Talking about India-Sri Lanka fishing problems, the Foreign Secretary said both the countries are engaging in a dialogue at all levels aimed at addressing the problem comprehensively and working out a practical arrangement which would allow the fishing communities on both sides to coexist peacefully.

The Foreign Secretary said in this regard, fishermen’s associations from both countries have a major role to play as they interact with each other, understand each other’s problems better and have the ability to come out with ideas to resolve the issue at hand.

The Foreign Secretary suggested studying the experiences of fellow Asian countries, especially between China and Vietnam, which have signed agreements regulating fishing in their area. "Some countries have set up common fishery zones. Are there lessons to be learnt from such experiences?" she asked.

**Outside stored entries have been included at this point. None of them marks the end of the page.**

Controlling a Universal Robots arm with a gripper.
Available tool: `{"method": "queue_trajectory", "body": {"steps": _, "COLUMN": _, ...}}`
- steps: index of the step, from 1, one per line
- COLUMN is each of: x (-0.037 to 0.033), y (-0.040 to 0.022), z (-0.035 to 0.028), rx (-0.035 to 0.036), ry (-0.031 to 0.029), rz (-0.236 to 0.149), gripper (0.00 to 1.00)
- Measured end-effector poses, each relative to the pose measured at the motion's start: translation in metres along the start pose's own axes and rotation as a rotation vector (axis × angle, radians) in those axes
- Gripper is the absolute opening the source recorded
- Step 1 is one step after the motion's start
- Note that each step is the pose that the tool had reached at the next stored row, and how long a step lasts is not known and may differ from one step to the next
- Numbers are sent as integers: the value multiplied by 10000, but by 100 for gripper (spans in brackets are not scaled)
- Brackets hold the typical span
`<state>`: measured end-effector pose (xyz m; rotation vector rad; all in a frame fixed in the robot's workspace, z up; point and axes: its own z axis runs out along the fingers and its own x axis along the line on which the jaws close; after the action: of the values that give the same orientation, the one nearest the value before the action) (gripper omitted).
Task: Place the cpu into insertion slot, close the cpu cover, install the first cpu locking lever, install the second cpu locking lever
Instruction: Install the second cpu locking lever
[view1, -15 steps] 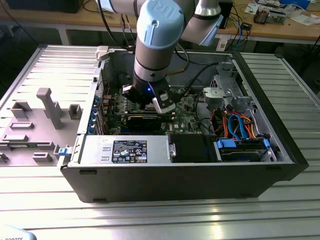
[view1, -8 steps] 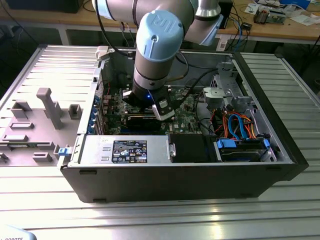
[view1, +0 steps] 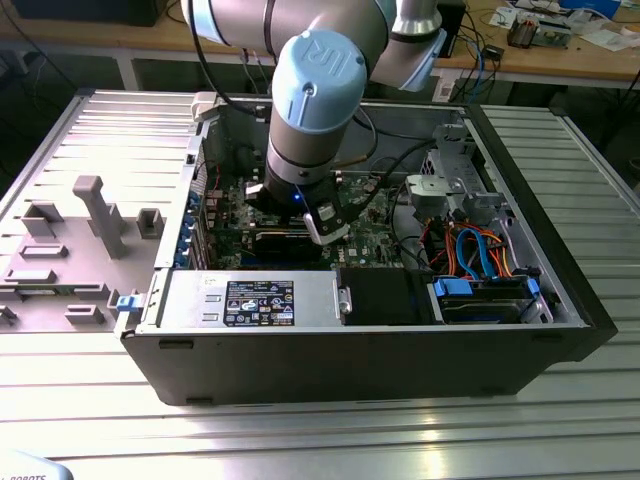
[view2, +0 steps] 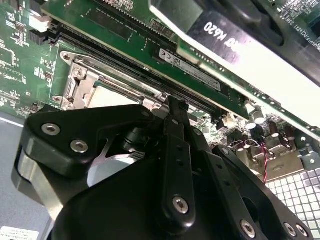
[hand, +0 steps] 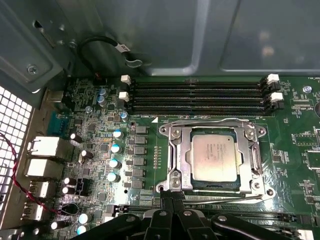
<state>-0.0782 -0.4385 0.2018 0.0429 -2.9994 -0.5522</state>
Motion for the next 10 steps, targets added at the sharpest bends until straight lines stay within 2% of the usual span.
{"method": "queue_trajectory", "body": {"steps": 10, "x": 12, "y": -11, "z": 30, "rx": -37, "ry": 1, "rz": -3, "gripper": 11}}
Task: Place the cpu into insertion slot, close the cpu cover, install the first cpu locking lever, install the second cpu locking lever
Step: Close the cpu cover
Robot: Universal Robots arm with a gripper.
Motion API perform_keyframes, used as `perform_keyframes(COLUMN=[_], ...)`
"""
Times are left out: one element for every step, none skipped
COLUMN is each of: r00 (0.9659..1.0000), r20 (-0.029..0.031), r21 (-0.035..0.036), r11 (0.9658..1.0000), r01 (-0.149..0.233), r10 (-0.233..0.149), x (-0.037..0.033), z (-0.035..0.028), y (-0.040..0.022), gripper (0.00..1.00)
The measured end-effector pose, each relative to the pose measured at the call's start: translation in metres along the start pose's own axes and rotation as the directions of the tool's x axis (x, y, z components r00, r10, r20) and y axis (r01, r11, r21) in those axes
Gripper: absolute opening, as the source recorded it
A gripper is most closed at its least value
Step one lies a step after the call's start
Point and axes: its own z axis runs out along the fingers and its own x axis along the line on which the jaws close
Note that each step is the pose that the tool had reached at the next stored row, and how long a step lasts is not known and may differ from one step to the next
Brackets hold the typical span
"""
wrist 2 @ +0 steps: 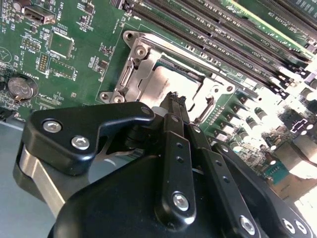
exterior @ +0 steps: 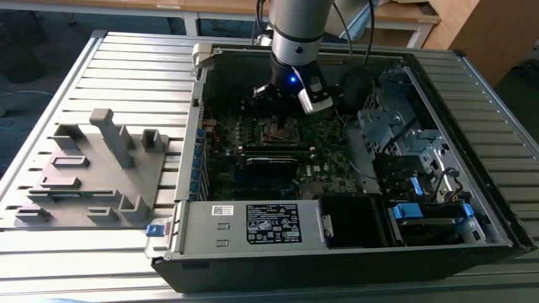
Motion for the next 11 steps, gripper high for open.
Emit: perform_keyframes(r00=[1.0000, 1.0000, 1.0000, 1.0000, 1.0000, 1.0000, 1.0000, 1.0000, 1.0000, 1.0000, 1.0000], r20=[0.0000, 0.0000, -0.0001, 0.0000, 0.0000, 0.0000, 0.0000, 0.0000, 0.0002, 0.0007, 0.0015], r21=[0.0000, -0.0001, 0.0002, 0.0001, 0.0001, 0.0000, 0.0000, 0.0000, 0.0000, 0.0001, 0.0001], r11=[1.0000, 1.0000, 1.0000, 1.0000, 1.0000, 1.0000, 1.0000, 1.0000, 1.0000, 1.0000, 1.0000], r01=[0.000, 0.000, 0.000, 0.000, 0.000, 0.000, 0.000, 0.000, 0.001, 0.004, 0.006], r10=[0.000, 0.000, 0.000, 0.000, 0.000, 0.000, 0.000, 0.000, -0.001, -0.004, -0.006], x=[0.0000, 0.0000, 0.0000, 0.0000, -0.0001, -0.0001, -0.0001, 0.0001, 0.0004, 0.0009, 0.0015], z=[0.0008, 0.0014, 0.0014, 0.0015, 0.0016, 0.0016, 0.0016, 0.0017, 0.0017, 0.0018, 0.0018], y=[-0.0001, -0.0002, -0.0003, -0.0004, -0.0008, -0.0013, -0.0017, -0.0022, -0.0027, -0.0031, -0.0035], gripper=[0.11, 0.11, 0.11, 0.11, 0.11, 0.11, 0.11, 0.11, 0.11, 0.11, 0.11])
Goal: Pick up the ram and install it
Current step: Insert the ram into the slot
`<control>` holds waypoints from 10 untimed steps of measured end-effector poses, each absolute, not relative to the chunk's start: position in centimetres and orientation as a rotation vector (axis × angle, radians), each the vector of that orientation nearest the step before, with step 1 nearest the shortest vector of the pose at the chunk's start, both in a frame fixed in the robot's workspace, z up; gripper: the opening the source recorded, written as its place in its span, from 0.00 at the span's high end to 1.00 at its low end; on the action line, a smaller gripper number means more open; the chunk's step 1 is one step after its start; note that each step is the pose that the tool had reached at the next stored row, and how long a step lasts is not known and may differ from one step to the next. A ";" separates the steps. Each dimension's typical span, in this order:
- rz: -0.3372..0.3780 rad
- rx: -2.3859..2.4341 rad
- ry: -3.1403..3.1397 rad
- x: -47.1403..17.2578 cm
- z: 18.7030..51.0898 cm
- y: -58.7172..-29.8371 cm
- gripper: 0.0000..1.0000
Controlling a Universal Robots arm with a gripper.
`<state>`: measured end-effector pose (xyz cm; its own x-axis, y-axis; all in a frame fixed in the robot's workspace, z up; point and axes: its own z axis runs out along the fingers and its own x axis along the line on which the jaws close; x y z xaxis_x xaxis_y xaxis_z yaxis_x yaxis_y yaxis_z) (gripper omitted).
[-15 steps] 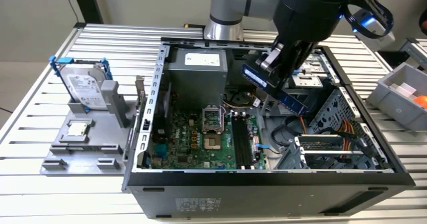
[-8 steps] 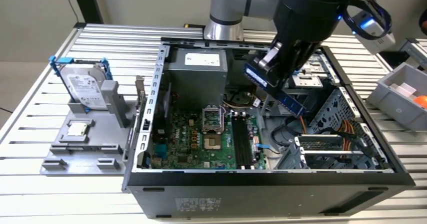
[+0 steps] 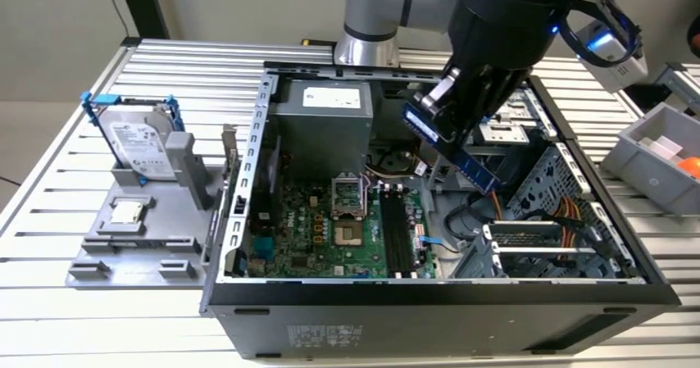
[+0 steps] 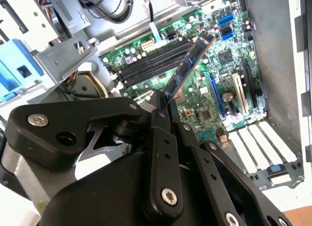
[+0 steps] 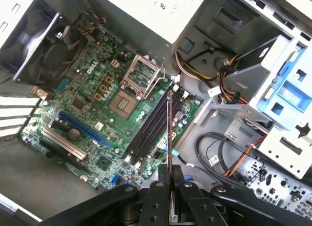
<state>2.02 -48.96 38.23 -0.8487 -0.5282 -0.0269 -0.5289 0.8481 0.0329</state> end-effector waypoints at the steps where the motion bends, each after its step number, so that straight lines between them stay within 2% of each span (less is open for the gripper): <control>1: 0.061 -0.847 3.007 2.0 38.2 -49.0 1.00; 10: 0.060 -0.749 3.032 2.0 38.2 -49.0 1.00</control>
<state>2.02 -48.96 38.23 -0.8848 -0.4652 -0.0269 -0.4659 0.8842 0.0329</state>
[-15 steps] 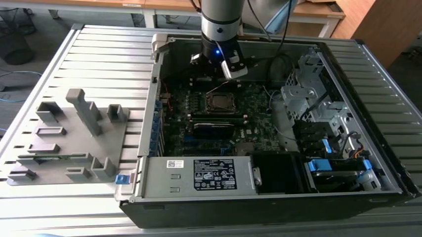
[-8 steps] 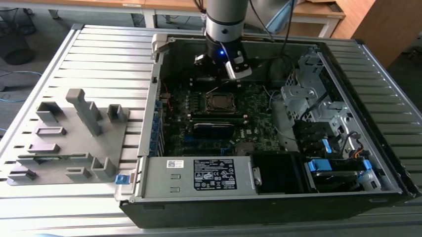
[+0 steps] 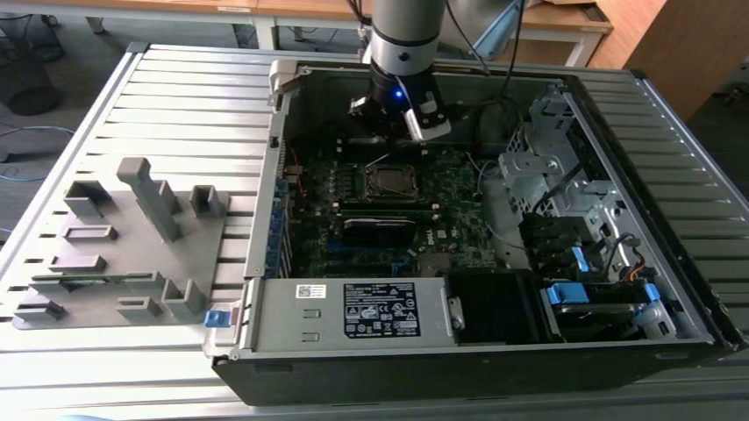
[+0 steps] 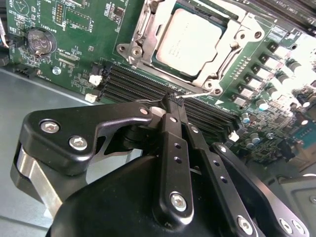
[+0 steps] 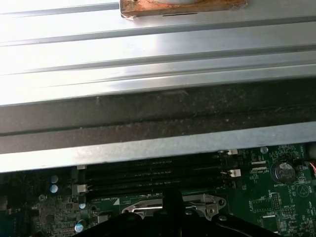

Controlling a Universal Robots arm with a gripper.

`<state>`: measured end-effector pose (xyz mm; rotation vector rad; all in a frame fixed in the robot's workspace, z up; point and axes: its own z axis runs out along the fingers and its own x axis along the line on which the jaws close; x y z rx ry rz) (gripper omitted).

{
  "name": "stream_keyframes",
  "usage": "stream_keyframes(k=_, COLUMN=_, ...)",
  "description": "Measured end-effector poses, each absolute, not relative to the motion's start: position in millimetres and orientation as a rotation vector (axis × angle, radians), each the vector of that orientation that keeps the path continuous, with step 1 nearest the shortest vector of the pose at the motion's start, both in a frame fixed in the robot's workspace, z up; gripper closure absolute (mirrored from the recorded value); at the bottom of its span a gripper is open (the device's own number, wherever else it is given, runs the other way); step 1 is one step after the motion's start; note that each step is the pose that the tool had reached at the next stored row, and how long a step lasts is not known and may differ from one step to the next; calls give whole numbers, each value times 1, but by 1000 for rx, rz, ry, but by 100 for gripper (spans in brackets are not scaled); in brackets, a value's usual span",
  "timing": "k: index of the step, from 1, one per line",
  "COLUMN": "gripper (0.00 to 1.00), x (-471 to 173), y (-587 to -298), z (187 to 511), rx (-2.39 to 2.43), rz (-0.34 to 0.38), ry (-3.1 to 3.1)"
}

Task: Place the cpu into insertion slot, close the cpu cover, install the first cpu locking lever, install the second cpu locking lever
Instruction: 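Install the first cpu locking lever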

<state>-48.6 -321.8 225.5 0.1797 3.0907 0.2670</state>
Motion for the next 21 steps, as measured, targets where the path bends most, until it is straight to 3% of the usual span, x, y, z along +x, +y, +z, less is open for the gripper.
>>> stream_keyframes(k=21, gripper=89, x=-49, y=-320, z=220, rx=178, rz=267, ry=3082)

She noted that in cases where there are fishing agreements, a Joint Fisheries Committee is also set up, which maintains the equilibrium and order in fishing activity between the two countries concerned. Cases where fishermen stray into territorial waters of the other country are dealt with efficiently, with the straying fishermen and their vessels released promptly on posting a bond or other form of security, she said.

The Foreign Secretary said China and Vietnam also prohibit destructive fishing, like use of explosives, besides restricting bottom sea trawling.

The Foreign Secretary hoped that since India and Sri Lanka have a mutually agreed maritime boundary, "we should be able to learn from best international practices on how to establish a fisheries management system between the two countries."

The Foreign Secretary also underlined the need for "some kind of political compromises" to resolve the disputes. "Our aim should be to ensure a peaceful settlement of these issues and stability of existence of our fishing communities on both sides. This will involve some degree of political compromise," she said.

The Foreign Secretary said the two-day conference is particularly relevant for India as it has a coastline of 7500 kilometers and shares a maritime boundary with several of its neighbours, including Pakistan, Bangladesh, Sri Lanka, Maldives, Myanmar, Thailand and Indonesia.

Prominent scholars, stake-holders and officials from India, Sri Lanka, Japan, Holland, Denmark and Australia took part in the conference which looked at various aspects like "Livelihood concerns and ground realities", "Managing the resources, making alternatives possible", "Problem-solving mechanisms and methods".

The session on "Livelihood concerns and ground realities" had papers on "Problems of Palk Bay fishermen on the Indian side", "Problems of Northern and Eastern fishermen from Sri Lanka" and "Problems faced by multi-day fishermen from Sri Lanka".

The session on "Managing the resources, making alternatives possible" had presentations on "Palk Bay Commons", "Problem of small-scale fisheries and tackling them", "International perspectives" and a discussion on the papers.

The session on "Problem-solving mechanisms and methods" saw experts like Dr. Y.S. Yadava, Director, Bay of Bengal Inter-Governmental Organisation, Chennai, Prof. Jesper Raajaer Nielson from the University of Alborg, Denmark (on European and African Experience), Dr. Shotaro Hamamoto, Kyoto University, Japan (on Japanese Experience) and Dr. Stuart Kaye, University of western Australia, Perth (on Australian Experience)

Other important speakers included Dr. V. Suryanarayan (Academic Head, Centre for Asian Studies), Dr. V. Vivekanandan (Advisor, south Indian Federation of Fishermen Societies), Dr. Siluvaithasan Augustine Soosai (Jaffna University, Sri Lanka), Dr. Oscar Amarasinghe (University of Ruhuna, Sri Lanka), Dr. K. Vijayakumaran (Director General, Fisheries Survey of India), Dr. Prabhakaran Paleri (former Director General, Coast Guard), Dr Sebastian Mathew (International Collective in Support of Fish Workers), Dr. Maarten Bavinck (University of Amsterdam) and Dr. K. Gopakumar (former Dy. Director General, Indian Council for Agricultural Research).

Many practical suggestions came up during the conference - like the need for creating a separate department for the fisheries, effective governance of the fisheries resources, effective agreements between countries which should be beneficial to the fishing communities of the respective countries, etc.